Print the listing below in its entirety, character for character.

"""

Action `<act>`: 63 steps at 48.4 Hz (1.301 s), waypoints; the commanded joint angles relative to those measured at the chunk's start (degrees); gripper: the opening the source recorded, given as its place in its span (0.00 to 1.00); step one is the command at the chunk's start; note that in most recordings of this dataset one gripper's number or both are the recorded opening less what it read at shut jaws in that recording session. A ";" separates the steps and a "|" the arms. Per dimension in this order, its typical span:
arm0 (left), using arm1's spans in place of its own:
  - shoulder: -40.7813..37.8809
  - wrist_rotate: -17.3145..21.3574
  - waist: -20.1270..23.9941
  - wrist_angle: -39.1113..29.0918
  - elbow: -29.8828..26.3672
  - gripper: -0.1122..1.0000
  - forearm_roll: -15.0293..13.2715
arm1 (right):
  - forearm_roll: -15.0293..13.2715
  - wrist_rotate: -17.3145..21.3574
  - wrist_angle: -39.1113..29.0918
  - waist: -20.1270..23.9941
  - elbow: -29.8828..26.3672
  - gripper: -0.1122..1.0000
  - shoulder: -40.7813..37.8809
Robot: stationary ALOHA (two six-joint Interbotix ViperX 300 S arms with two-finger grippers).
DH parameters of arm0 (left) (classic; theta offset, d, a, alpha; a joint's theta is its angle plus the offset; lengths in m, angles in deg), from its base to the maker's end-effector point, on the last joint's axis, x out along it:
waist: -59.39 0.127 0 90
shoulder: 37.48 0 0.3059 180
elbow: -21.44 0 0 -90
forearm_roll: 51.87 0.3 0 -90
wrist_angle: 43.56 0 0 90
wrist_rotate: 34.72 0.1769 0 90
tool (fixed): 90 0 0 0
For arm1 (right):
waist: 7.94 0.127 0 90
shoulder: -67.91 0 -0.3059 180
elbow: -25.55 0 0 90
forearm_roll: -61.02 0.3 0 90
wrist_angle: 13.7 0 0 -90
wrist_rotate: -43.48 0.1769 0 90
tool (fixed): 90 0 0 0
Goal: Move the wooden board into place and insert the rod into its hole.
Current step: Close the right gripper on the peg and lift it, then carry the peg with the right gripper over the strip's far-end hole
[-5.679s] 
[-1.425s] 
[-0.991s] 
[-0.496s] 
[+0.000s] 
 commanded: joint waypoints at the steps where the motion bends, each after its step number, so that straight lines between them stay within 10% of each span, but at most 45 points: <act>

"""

_Result of the task:_
Action `<act>`: 63 steps at 48.4 Hz (1.301 s), waypoints; the commanded joint angles relative to those measured at the chunk's start (degrees); gripper: the opening the source recorded, given as its place in its span (0.00 to 1.00); step one is the command at the chunk's start; note that in most recordings of this dataset one gripper's number or both are the recorded opening less what it read at shut jaws in that recording session. A ";" separates the steps and a "|" the arms. Per dimension in this order, its typical span:
arm0 (left), using arm1's spans in place of its own:
  - shoulder: -40.7813..37.8809
  - wrist_rotate: -17.3145..21.3574
  - waist: -20.1270..23.9941
  - wrist_angle: -39.1113..29.0918
  - elbow: -29.8828..26.3672
  - gripper: -0.1122..1.0000
  - forearm_roll: -15.0293..13.2715
arm1 (right):
  - forearm_roll: -15.0293..13.2715
  - wrist_rotate: -17.3145..21.3574
  - wrist_angle: -39.1113..29.0918
  - waist: -20.1270..23.9941
  - elbow: -29.8828..26.3672
  - gripper: -0.1122..1.0000
  - shoulder: -40.7813..37.8809
Robot: stationary ALOHA (two six-joint Interbotix ViperX 300 S arms with two-finger grippers).
DH parameters of arm0 (left) (classic; theta offset, d, a, alpha; a joint's theta is its angle plus the offset; lengths in m, angles in deg), from its base to the maker's end-effector point, on the last joint's axis, x out along it:
waist: -59.39 0.127 0 90
shoulder: 37.48 0 0.3059 180
elbow: -21.44 0 0 -90
forearm_roll: 51.87 0.3 0 -90
wrist_angle: 43.56 0 0 90
wrist_rotate: 34.72 0.1769 0 90
tool (fixed): 90 0 0 0
For arm1 (right):
waist: 7.94 0.127 0 90
shoulder: -67.91 0 -0.3059 180
elbow: -25.55 0 0 90
forearm_roll: -61.02 0.3 0 90
wrist_angle: 13.7 0 0 -90
wrist_rotate: -43.48 0.1769 0 90
tool (fixed): 90 0 0 0
Goal: Move the wooden board into place and insert the rod into its hole.
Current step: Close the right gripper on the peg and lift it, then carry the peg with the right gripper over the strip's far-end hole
[-5.679s] 
[-1.425s] 
[-0.991s] 
[-0.496s] 
[+0.000s] 
 commanded: joint waypoints at the steps where the motion bends, each after its step number, so that straight lines between them stay within 10% of each span, but at most 45 points: <act>

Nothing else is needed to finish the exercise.